## WHAT YOU WILL DO
What you give back should match the entries below character for character.

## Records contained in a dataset
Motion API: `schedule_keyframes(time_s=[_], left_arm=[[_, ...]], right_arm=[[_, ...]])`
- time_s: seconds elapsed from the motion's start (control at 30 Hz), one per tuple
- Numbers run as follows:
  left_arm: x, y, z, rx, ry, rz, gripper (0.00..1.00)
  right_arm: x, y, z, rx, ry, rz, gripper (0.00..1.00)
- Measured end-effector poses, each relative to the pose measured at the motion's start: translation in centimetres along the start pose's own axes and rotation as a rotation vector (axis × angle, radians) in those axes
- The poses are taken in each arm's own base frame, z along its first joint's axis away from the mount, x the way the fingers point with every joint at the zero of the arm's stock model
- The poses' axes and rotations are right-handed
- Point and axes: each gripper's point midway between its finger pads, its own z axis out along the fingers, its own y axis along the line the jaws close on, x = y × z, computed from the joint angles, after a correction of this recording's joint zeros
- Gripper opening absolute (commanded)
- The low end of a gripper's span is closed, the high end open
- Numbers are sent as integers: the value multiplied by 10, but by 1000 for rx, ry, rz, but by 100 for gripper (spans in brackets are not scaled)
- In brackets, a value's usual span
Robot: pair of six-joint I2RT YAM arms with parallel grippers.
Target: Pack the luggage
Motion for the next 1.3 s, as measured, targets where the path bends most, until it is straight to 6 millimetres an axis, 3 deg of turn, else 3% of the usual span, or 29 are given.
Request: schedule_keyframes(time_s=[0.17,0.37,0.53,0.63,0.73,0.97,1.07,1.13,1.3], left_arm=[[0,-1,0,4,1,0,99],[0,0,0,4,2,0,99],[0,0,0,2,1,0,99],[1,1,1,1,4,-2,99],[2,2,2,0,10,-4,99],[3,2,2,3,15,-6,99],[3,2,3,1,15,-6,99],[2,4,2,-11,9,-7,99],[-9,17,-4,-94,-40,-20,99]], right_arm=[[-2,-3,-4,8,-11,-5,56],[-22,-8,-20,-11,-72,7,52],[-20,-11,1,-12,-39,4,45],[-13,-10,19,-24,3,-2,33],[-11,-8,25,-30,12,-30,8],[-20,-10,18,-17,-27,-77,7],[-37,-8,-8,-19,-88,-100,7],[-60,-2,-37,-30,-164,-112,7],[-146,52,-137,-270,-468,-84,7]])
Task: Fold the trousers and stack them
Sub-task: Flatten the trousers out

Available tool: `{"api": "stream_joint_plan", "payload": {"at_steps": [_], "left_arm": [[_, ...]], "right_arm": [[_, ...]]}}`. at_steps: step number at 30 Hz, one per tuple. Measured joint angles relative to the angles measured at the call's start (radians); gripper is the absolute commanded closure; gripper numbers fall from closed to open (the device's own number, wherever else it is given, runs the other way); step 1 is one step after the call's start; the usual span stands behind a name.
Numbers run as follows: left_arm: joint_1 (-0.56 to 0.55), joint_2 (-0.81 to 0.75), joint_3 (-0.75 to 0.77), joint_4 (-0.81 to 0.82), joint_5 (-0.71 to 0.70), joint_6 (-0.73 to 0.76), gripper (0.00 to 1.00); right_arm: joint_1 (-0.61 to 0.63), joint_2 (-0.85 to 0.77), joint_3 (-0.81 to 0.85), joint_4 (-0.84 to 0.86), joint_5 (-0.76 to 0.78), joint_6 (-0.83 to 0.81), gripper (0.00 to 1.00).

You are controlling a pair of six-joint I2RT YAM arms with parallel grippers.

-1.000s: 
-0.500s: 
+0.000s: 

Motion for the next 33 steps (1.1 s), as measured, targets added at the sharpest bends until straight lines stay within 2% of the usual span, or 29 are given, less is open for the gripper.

## SOLUTION
Motion API: `schedule_keyframes(time_s=[_], left_arm=[[_, ...]], right_arm=[[_, ...]])`
- time_s: seconds elapsed from the motion's start (control at 30 Hz), one per tuple
- Numbers run as follows:
  left_arm: x, y, z, rx, ry, rz, gripper (0.00..1.00)
  right_arm: x, y, z, rx, ry, rz, gripper (0.00..1.00)
- Measured end-effector poses, each relative to the pose measured at the motion's start: translation in centimetres along the start pose's own axes and rotation as a rotation vector (axis × angle, radians) in those axes
- The poses are taken in each arm's own base frame, z along its first joint's axis away from the mount, x the way the fingers point with every joint at the zero of the arm's stock model
- The poses' axes and rotations are right-handed
- Point and axes: each gripper's point midway between its finger pads, its own z axis out along the fingers, its own y axis along the line the jaws close on, x = y × z, computed from the joint angles, after a correction of this recording's joint zeros
- Gripper opening absolute (commanded)
- The low end of a gripper's span is closed, the high end open
- Numbers are sent as integers: the value multiplied by 10, but by 1000 for rx, ry, rz, but by 100 for gripper (spans in brackets are not scaled)
- In brackets, a value's usual span
Robot: pair of six-joint I2RT YAM arms with parallel grippers.
Target: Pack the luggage
Motion for the next 1.3 s, as measured, targets where the path bends most, until it is straight to 6 millimetres an axis, 3 deg of turn, else 3% of the usual span, or 29 are given.
Request: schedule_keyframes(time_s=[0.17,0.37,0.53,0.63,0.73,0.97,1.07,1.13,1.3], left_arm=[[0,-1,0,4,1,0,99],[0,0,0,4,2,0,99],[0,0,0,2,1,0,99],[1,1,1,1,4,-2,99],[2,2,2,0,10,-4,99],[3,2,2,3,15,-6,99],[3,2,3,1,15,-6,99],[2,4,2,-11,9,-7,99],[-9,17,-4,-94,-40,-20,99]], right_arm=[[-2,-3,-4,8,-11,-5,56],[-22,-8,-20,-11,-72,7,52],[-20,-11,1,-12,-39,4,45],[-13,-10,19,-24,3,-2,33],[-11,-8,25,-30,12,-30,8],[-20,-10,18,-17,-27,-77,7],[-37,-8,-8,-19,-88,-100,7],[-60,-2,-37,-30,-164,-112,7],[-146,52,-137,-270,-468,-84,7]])
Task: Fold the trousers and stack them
Sub-task: Flatten the trousers out

Available tool: `{"api": "stream_joint_plan", "payload": {"at_steps": [_], "left_arm": [[_, ...]], "right_arm": [[_, ...]]}}`. at_steps: step number at 30 Hz, one per tuple. Measured joint angles relative to the angles measured at the call's start (radians); gripper is the absolute commanded closure; gripper numbers fall from closed to open (the device's own number, wherever else it is given, runs the other way); step 1 is one step after the call's start; the usual span stands behind a name.
Numbers run as follows: left_arm: joint_1 (-0.56 to 0.55), joint_2 (-0.81 to 0.75), joint_3 (-0.75 to 0.77), joint_4 (-0.81 to 0.82), joint_5 (-0.71 to 0.70), joint_6 (-0.73 to 0.76), gripper (0.00 to 1.00); right_arm: joint_1 (-0.61 to 0.63), joint_2 (-0.85 to 0.77), joint_3 (-0.81 to 0.85), joint_4 (-0.84 to 0.86), joint_5 (-0.76 to 0.78), joint_6 (-0.83 to 0.81), gripper (0.00 to 1.00).

You are controlling a pair of six-joint I2RT YAM arms with parallel grippers.

-1.000s: 
-0.500s: 
+0.000s: 

Motion for the next 33 steps (1.1 s), as measured, targets added at the sharpest bends until straight lines stay within 2% of the usual span, or 29 are given, less is open for the gripper.

Work on the exercise is complete.